Provided records Start Marker

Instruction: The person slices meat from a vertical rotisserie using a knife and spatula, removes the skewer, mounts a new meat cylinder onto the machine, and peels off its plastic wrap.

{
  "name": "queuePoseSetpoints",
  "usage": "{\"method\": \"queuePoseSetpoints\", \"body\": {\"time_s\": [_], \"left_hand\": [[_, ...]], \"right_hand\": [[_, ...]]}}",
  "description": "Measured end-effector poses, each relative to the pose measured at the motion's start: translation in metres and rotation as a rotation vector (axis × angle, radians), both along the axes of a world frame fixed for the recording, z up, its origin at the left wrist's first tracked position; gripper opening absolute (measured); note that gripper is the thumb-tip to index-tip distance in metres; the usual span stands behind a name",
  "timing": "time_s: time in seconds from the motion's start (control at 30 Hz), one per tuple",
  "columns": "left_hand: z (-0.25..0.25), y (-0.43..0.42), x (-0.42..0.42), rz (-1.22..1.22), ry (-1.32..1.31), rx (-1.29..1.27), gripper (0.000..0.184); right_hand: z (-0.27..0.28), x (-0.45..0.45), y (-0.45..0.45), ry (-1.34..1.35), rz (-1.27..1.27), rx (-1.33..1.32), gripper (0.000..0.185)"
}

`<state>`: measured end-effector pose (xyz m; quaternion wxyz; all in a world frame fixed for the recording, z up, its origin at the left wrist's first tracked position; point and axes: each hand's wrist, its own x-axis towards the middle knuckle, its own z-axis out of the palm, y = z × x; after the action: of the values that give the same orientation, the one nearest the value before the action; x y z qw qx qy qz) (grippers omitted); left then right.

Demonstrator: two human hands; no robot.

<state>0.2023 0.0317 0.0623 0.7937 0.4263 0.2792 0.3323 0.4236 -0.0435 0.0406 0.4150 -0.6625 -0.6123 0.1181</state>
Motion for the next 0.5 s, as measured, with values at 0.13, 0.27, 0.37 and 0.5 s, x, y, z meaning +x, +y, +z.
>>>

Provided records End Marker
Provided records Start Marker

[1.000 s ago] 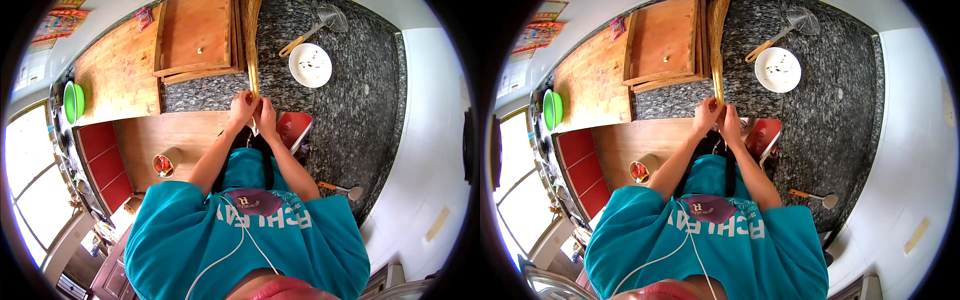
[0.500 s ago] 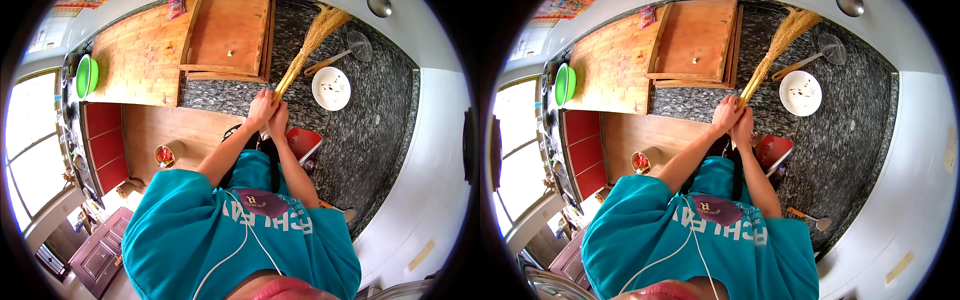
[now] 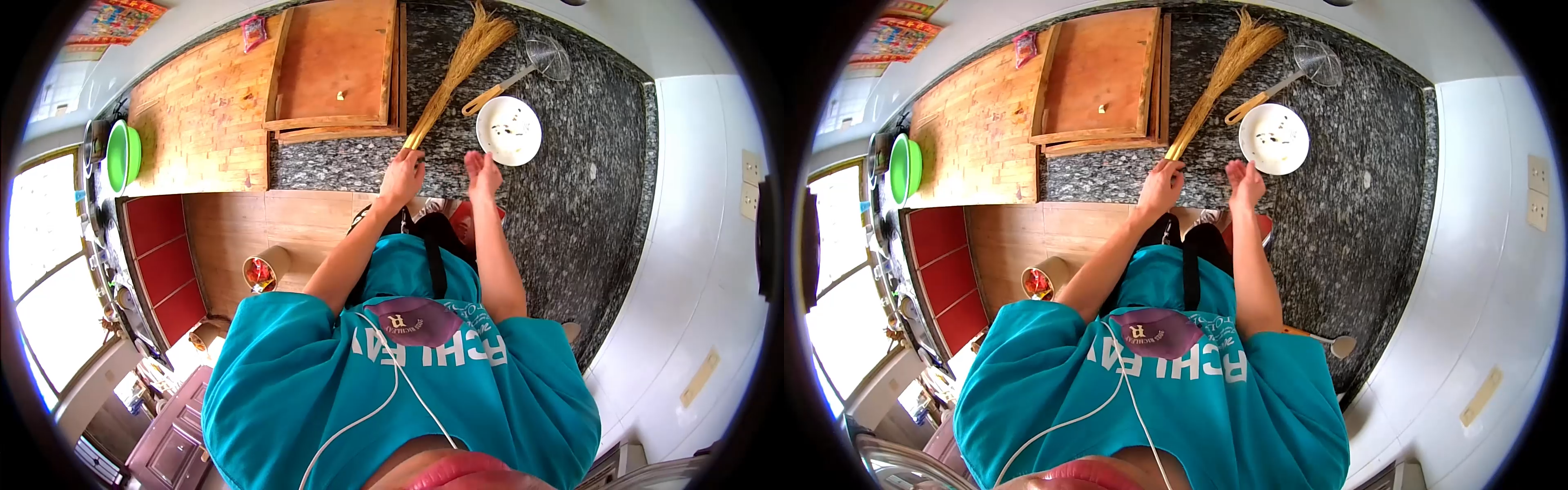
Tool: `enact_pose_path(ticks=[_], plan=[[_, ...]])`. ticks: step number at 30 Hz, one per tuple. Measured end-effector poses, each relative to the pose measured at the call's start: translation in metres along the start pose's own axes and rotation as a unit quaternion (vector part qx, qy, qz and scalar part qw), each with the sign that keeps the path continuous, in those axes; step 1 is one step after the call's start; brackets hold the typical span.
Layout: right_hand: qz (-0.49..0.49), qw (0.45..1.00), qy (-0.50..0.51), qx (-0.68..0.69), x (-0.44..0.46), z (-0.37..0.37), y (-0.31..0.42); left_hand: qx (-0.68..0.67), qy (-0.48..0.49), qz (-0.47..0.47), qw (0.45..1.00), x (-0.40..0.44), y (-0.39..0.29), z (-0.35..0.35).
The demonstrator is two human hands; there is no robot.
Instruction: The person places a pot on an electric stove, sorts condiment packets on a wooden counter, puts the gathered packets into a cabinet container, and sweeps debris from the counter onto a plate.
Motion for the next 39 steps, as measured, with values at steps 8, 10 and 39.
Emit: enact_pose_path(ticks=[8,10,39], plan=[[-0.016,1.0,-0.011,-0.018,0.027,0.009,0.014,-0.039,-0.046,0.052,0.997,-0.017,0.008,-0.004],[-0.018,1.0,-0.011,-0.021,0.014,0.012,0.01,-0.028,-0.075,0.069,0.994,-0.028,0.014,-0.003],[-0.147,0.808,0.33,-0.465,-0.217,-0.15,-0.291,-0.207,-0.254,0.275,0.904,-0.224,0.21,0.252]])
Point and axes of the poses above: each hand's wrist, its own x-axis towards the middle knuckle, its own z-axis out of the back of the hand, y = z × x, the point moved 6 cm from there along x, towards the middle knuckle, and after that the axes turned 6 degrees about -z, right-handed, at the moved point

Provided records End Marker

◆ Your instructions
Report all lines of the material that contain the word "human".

◆ Answer box
Demonstrator: two human hands; no robot.
The demonstrator is two human hands; there is no robot.

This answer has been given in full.